In many ways I find it refreshing that the general good integrity of club cricketers has allowed this longstandi­ng tradition to continue.You see bad decisions, of course you do, but generally speaking they are honest mistakes; one of the worst I ever saw was our club chairman giving his own opening batsman out leg before for 99. You could hear the inside edge from back on the clubhouse balcony!

There is an accepted wisdom that because ‘everybody’ has umpired, ‘everybody’ is perfectly placed to do a better job than the guys we see officiatin­g at the game’s highest level. I watched England’s second T20 with India last Sunday and heading into the final over – with eight needed from six balls – felt confident Eoin Morgan’s side would get the job done, wrap up the three-match series and return home with at least a nugget of satisfacti­on from a tour that has drifted from early anticipati­on to endless torment.

And I still felt confident England would win one ball later. Eight needed from five. Their defeat, as Peter Hayter very eloquently writes elsewhere in this issue, was not down to the poor decision by Chettithod­y Shamshuddi­n to give Joe Root out leg before when the batsman had inside-edged onto his pad, but rather the batsmen’s inability to play the situation with sound judgment and skill from the game’s remaining deliveries. If they had done that, I wouldn’t be writing this now, and the cricketing world would have had one less thing to get its knickers in a twist about this week.

Staying with England, their defeat in the third T20I was one of the most spineless I have ever seen; all too predictabl­e as their batsmen succumbed to a leg-spinner who, while serving up a skiddy wrong ’un, was doing little more than dropping the ball on an awkward length. The shot selection was ludicrous and the execution more befitting of a six-a-side beer match.

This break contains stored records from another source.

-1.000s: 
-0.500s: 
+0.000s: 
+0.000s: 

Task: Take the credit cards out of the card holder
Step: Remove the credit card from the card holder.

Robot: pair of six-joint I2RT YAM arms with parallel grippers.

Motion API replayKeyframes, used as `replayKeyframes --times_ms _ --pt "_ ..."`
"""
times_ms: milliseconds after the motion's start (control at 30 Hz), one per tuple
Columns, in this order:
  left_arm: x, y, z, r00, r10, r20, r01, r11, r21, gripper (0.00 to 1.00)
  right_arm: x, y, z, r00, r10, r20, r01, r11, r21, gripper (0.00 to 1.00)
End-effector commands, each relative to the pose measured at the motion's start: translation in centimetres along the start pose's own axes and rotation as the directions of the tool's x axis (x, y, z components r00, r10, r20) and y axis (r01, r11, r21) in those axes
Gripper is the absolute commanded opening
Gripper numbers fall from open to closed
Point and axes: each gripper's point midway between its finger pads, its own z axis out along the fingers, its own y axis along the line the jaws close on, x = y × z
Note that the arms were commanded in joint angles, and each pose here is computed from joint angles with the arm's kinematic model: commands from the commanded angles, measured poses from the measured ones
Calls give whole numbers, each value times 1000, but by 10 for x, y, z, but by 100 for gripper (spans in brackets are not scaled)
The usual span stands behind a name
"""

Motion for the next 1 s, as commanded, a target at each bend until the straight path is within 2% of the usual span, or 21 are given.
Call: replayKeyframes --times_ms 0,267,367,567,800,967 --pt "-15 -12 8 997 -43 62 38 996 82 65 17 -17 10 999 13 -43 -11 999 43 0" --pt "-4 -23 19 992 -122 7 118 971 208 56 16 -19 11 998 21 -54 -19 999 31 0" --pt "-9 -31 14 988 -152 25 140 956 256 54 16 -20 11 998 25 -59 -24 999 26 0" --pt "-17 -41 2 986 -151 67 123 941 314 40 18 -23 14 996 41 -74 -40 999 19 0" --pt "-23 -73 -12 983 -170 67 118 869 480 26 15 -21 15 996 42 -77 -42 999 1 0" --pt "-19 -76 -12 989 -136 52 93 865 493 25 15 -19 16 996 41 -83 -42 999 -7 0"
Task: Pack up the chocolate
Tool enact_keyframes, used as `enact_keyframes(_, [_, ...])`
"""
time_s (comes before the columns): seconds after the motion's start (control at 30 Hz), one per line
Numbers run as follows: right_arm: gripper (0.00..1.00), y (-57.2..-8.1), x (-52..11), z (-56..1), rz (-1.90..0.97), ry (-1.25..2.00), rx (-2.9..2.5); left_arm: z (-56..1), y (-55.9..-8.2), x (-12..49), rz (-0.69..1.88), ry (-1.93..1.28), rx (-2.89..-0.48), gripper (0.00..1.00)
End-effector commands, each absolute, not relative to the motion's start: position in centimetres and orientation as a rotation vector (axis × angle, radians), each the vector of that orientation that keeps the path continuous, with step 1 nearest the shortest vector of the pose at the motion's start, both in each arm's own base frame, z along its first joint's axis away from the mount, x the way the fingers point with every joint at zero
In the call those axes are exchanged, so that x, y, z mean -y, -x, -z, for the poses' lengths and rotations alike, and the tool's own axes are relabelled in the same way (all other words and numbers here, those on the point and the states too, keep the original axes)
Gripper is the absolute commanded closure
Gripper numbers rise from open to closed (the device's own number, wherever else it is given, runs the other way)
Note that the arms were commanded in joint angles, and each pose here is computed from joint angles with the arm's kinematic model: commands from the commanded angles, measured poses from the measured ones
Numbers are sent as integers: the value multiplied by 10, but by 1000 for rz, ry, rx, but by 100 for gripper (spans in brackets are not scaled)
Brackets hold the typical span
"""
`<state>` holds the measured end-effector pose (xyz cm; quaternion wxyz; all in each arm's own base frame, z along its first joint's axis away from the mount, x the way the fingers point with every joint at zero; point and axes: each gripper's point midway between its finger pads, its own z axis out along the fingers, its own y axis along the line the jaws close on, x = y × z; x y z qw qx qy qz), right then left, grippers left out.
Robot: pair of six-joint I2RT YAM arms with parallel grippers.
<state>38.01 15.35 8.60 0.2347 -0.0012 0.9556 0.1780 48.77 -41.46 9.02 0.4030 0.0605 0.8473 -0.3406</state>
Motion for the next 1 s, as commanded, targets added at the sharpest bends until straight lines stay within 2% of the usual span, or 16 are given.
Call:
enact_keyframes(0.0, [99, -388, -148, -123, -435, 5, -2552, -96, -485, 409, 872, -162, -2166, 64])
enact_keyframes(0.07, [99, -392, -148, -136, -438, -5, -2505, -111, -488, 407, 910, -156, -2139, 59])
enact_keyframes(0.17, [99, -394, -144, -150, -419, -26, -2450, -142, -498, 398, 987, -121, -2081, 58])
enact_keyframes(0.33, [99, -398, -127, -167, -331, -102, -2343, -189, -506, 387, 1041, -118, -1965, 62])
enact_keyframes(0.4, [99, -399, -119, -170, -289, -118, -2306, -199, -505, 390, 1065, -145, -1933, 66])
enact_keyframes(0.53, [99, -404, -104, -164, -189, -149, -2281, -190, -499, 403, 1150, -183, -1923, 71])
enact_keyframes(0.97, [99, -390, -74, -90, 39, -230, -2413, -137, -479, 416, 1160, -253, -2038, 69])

The worst part is that it all gets swept under the carpet. Again, Peter Hayter argues this case far better than I could on page 22, but as an England fan first and foremost, I am getting sick of the excuses the management team keep wheeling out. Trevor Bayliss has a case when he says England have played ‘some’ good cricket. But surely the coach has to come out and deliver the reasons why we have endured such a horrific run of results in all formats of the game.

When the likeable Australian arrived in this country 18 months ago, it was his calm persona and the ability to take a step back that initially made him stand out. Now, he has to get tough and start making himself heard otherwise his tenure could be one of the great losses to the English game.